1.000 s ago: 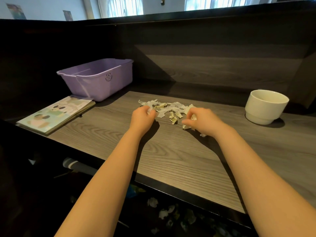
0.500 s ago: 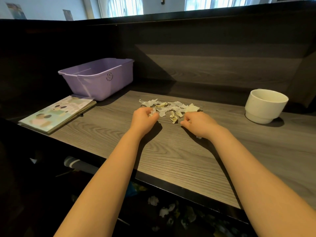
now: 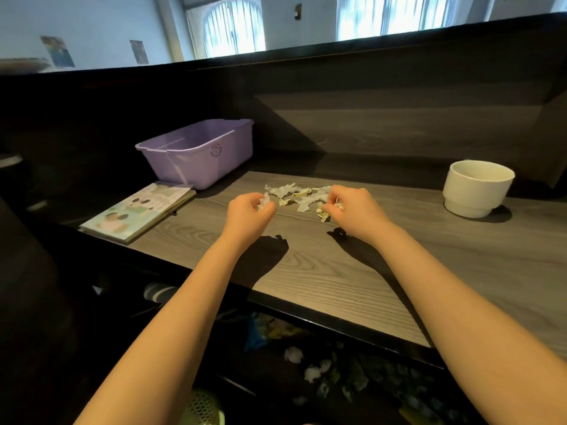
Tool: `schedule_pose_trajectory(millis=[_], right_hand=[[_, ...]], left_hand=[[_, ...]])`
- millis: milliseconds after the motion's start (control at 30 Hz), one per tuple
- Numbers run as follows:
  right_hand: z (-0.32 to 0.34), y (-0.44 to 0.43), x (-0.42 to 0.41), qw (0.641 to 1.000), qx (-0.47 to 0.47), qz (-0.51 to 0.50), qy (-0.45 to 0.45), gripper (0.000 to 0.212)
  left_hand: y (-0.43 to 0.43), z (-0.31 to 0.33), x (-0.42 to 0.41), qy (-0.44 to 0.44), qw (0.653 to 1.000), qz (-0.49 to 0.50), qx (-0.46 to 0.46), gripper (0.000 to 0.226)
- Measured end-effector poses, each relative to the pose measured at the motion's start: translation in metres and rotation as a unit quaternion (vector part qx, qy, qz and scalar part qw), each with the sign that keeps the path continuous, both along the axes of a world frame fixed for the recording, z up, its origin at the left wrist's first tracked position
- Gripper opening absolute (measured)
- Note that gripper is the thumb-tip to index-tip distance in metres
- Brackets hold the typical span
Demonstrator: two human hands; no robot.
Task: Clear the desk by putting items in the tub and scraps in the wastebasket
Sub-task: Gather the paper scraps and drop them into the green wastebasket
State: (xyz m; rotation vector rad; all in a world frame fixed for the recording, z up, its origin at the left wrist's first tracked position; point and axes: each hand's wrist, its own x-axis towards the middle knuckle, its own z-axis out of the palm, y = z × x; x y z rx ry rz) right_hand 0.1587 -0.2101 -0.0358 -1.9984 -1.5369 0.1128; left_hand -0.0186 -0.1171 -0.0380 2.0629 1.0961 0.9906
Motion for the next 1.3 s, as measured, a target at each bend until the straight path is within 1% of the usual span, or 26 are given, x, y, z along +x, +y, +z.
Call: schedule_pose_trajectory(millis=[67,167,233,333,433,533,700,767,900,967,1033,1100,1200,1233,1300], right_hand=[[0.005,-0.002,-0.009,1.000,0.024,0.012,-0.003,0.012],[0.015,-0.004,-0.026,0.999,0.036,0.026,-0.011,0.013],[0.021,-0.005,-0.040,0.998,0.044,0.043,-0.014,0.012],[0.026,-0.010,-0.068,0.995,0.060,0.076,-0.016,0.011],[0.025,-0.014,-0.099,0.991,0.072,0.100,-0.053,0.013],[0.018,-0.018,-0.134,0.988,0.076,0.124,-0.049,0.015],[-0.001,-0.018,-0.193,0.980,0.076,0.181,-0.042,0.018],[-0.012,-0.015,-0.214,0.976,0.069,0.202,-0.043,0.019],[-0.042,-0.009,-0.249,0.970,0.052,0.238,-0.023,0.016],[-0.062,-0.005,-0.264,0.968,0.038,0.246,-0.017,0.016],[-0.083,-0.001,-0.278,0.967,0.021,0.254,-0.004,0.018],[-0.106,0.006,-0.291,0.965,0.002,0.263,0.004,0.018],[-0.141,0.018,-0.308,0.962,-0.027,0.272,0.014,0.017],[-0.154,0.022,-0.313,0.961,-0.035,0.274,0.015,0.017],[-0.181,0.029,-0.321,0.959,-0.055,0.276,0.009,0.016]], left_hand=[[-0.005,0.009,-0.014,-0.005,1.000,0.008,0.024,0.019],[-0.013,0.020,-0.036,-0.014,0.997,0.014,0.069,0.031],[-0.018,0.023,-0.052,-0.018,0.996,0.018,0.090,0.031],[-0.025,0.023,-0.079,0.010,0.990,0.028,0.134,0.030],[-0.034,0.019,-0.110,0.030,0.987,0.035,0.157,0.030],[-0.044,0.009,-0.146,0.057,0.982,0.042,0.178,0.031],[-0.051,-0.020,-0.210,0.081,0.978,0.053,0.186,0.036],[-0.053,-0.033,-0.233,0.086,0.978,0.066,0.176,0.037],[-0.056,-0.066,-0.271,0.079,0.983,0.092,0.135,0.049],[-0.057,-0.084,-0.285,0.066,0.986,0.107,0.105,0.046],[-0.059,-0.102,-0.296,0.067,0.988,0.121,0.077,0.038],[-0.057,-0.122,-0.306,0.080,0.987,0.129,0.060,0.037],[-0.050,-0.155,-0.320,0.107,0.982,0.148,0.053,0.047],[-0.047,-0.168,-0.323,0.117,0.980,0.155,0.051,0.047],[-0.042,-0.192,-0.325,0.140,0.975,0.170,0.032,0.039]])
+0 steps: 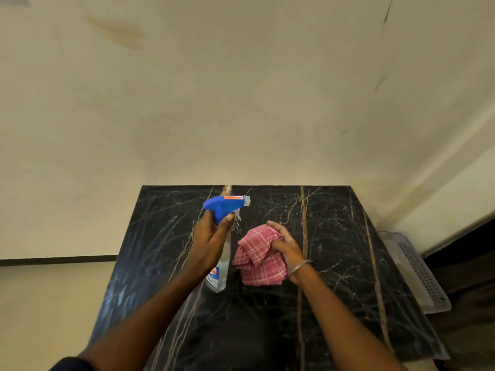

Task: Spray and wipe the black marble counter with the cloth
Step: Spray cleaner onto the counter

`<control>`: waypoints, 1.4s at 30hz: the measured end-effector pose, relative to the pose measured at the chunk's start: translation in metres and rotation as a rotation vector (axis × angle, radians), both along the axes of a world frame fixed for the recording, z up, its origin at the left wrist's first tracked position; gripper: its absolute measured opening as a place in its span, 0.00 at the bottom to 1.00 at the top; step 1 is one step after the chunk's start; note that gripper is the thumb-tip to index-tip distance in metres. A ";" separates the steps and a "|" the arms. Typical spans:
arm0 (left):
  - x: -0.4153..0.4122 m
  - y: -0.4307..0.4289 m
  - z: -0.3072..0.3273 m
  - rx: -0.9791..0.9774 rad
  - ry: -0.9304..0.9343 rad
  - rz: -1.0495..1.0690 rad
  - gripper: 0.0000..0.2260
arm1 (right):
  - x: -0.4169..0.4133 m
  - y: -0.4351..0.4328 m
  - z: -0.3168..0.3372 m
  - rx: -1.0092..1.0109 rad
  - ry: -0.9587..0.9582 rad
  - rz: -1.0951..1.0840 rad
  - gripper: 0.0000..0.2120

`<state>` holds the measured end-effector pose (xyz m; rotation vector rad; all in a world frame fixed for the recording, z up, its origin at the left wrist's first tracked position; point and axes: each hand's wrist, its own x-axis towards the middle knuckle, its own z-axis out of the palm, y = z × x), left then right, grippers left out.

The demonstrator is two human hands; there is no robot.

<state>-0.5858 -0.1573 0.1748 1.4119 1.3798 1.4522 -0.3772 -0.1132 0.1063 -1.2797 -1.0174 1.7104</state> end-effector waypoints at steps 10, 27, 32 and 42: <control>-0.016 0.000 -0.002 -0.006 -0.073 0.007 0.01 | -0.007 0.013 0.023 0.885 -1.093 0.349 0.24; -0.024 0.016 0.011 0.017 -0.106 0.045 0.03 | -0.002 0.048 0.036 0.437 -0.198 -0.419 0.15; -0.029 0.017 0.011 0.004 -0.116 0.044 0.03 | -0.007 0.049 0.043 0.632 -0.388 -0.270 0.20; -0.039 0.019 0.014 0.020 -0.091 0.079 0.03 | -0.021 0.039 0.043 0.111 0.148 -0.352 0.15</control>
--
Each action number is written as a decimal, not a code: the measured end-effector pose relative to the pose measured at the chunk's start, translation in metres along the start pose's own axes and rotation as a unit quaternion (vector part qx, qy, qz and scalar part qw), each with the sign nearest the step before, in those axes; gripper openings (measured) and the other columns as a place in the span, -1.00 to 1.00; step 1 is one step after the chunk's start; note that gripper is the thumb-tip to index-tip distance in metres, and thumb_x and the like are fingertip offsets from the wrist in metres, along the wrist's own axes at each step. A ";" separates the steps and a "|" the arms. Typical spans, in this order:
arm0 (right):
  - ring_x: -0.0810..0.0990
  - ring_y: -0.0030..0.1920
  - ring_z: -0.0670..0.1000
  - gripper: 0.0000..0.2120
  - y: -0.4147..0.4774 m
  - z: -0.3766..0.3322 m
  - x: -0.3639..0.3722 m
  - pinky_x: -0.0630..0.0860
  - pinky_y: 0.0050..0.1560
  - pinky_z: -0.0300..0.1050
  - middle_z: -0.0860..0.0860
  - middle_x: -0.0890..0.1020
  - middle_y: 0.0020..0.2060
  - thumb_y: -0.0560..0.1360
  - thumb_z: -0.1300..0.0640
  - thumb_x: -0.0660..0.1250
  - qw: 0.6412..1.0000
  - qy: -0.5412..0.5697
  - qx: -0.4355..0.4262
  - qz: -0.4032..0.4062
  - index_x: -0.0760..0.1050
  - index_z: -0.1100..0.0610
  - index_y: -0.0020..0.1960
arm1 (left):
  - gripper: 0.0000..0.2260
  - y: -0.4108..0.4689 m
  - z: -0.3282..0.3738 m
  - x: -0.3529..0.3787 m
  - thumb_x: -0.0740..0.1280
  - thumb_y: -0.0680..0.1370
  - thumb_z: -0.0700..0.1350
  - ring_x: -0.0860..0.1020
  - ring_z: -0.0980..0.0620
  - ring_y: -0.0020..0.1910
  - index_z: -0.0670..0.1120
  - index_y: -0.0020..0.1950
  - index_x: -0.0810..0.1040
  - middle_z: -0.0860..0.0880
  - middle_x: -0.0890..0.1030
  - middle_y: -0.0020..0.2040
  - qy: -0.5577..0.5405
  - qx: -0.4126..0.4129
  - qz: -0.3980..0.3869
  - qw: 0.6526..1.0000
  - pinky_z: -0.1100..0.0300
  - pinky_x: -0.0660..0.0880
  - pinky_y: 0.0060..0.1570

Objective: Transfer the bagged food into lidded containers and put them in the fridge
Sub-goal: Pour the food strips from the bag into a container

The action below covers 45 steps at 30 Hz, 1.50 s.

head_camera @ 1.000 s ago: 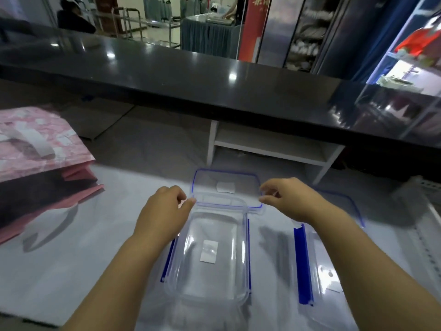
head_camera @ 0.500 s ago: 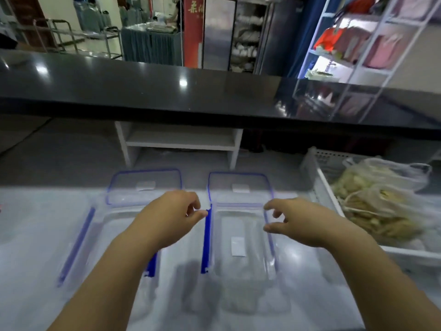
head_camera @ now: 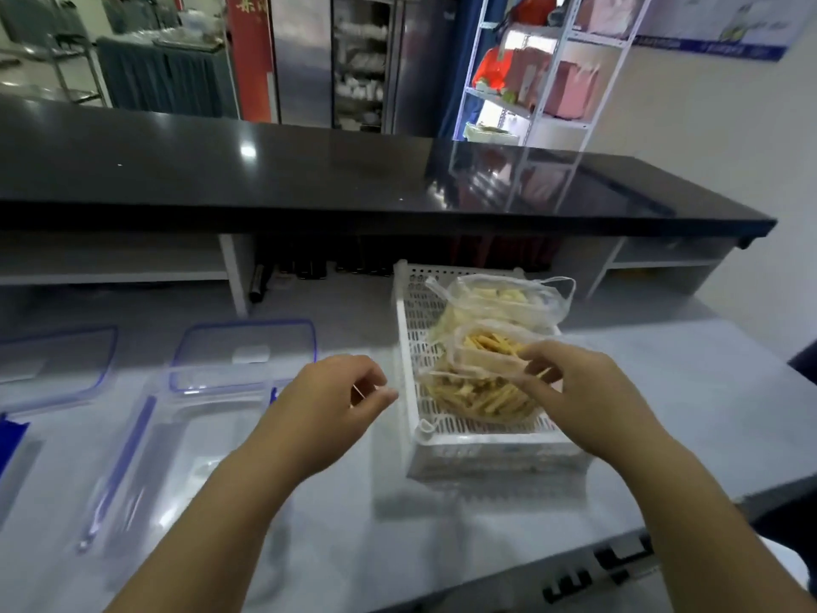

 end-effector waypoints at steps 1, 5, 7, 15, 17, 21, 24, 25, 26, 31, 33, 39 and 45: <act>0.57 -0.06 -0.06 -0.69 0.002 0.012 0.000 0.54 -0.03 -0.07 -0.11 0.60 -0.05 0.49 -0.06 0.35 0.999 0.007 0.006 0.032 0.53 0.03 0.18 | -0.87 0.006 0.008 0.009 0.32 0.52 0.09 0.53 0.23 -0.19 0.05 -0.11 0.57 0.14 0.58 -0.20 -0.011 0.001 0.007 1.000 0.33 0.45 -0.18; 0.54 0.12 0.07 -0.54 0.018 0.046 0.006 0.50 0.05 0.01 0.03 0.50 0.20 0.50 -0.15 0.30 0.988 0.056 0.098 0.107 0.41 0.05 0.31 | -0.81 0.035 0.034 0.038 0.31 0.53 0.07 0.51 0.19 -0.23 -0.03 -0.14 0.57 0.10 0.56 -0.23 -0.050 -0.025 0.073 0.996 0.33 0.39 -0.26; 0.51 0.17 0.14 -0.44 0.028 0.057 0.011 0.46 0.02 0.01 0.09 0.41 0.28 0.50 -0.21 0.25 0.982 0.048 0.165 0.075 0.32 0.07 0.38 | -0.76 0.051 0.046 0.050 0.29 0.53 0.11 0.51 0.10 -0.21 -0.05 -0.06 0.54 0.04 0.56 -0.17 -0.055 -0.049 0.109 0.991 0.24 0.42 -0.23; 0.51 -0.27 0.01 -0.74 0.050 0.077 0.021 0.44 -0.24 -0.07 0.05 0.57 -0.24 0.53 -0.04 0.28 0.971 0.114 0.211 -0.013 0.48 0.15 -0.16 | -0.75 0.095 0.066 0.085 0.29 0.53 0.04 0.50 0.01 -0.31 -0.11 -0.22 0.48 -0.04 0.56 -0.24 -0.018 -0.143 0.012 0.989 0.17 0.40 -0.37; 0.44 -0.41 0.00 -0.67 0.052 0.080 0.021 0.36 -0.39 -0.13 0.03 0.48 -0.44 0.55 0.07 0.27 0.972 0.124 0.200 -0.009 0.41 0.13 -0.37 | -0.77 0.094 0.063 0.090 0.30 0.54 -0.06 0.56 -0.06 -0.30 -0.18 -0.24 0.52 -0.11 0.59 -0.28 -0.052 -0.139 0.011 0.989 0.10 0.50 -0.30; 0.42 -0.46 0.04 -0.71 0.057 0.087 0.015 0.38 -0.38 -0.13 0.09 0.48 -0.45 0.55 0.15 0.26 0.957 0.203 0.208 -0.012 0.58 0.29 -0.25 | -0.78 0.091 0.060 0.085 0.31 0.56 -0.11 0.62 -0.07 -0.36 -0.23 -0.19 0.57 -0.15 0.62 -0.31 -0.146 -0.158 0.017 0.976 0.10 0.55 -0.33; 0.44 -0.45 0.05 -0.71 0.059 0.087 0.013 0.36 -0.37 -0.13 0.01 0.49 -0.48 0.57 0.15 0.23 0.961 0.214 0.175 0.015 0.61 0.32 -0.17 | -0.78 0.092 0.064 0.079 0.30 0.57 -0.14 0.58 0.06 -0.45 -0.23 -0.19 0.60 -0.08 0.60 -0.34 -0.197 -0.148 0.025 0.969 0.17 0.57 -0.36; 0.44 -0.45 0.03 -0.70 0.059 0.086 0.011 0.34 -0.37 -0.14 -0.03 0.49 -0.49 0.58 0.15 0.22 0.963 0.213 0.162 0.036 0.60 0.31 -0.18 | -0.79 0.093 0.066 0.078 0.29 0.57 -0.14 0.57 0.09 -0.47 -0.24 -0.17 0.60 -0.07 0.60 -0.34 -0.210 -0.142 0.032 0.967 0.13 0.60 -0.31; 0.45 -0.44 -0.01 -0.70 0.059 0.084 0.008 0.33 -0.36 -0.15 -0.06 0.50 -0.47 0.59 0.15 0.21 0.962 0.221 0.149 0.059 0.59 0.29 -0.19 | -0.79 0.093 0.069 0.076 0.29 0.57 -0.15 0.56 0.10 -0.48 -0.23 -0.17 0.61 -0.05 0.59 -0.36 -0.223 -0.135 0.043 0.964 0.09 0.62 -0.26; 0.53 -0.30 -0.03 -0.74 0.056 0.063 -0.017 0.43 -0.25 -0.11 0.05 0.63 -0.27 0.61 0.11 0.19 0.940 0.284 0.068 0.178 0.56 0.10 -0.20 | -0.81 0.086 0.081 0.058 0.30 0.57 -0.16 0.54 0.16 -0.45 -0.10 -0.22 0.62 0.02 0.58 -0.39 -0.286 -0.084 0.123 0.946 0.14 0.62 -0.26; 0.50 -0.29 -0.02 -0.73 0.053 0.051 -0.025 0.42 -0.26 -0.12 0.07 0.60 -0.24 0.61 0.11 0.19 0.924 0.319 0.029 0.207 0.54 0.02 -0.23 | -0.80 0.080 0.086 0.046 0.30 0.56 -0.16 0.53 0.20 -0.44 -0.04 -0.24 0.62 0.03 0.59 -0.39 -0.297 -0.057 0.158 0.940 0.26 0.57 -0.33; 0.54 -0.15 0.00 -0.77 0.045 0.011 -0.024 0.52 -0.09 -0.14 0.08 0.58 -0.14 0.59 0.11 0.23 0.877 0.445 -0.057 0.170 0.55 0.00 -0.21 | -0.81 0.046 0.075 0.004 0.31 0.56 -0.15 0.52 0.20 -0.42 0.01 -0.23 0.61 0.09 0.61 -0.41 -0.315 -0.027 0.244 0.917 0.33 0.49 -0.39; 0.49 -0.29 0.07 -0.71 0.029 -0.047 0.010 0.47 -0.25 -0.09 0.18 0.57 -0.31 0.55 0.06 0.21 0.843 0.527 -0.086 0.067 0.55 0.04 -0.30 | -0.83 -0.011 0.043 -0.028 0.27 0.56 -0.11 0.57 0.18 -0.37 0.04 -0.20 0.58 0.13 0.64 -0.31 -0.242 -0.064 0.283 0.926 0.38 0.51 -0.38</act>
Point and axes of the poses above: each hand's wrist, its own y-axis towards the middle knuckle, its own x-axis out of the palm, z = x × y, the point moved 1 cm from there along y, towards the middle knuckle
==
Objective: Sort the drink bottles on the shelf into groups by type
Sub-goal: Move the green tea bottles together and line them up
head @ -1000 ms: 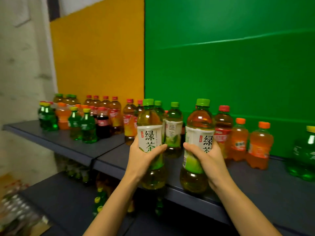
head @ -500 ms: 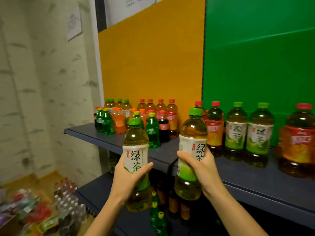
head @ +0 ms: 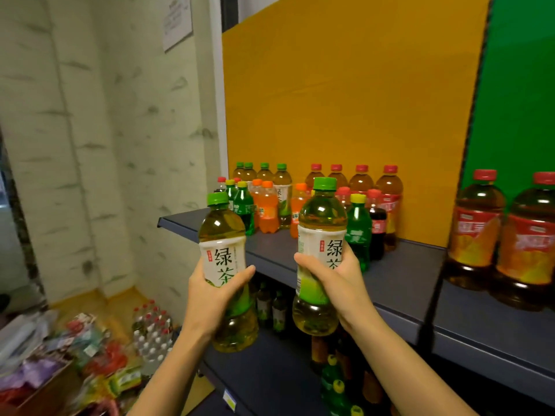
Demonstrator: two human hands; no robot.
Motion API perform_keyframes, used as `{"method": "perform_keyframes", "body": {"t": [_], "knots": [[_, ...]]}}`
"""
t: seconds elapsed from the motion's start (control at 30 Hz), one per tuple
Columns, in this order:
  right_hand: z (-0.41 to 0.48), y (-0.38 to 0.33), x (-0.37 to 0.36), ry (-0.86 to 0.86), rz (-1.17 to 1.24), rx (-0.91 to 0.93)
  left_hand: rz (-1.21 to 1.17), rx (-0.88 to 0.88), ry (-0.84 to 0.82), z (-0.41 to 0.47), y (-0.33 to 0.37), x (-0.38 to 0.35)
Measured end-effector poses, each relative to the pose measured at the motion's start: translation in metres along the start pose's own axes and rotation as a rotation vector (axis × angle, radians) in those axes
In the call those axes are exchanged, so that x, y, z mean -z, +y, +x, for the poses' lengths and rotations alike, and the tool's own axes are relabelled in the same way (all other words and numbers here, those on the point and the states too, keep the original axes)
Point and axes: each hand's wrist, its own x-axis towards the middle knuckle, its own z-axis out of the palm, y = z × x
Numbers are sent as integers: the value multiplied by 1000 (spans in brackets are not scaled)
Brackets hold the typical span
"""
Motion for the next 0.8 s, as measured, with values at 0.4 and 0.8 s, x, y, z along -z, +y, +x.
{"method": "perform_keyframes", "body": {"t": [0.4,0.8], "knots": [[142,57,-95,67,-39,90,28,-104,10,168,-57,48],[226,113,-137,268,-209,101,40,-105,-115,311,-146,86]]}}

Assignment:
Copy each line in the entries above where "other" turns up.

Solution for this task:
Each action number is written as a decimal, not a code: the measured end-effector pose relative to the pose measured at the chunk's start, translation in metres along the start pose's own axes and rotation as a unit quaternion (vector part qx, qy, qz and scalar part qw), each with the sign nearest the step before, in those axes; gripper openings (measured) and the other columns as a place in the span, -1.00 to 1.00; step 1 is one step after the chunk's start; note that gripper is the thumb-tip to index-tip distance in metres, and thumb_x and the like are fingertip offsets from the wrist in metres, along the wrist's own axes at each step. A ";" separates the steps and a "|" the arms. Typical spans, in this order:
In the call those axes are exchanged, so that x, y, z mean -z, +y, +x, for the poses' lengths and rotations alike, and the tool's own axes are relabelled in the same way (all other words and numbers here, those on the point and the states too, keep the original axes)

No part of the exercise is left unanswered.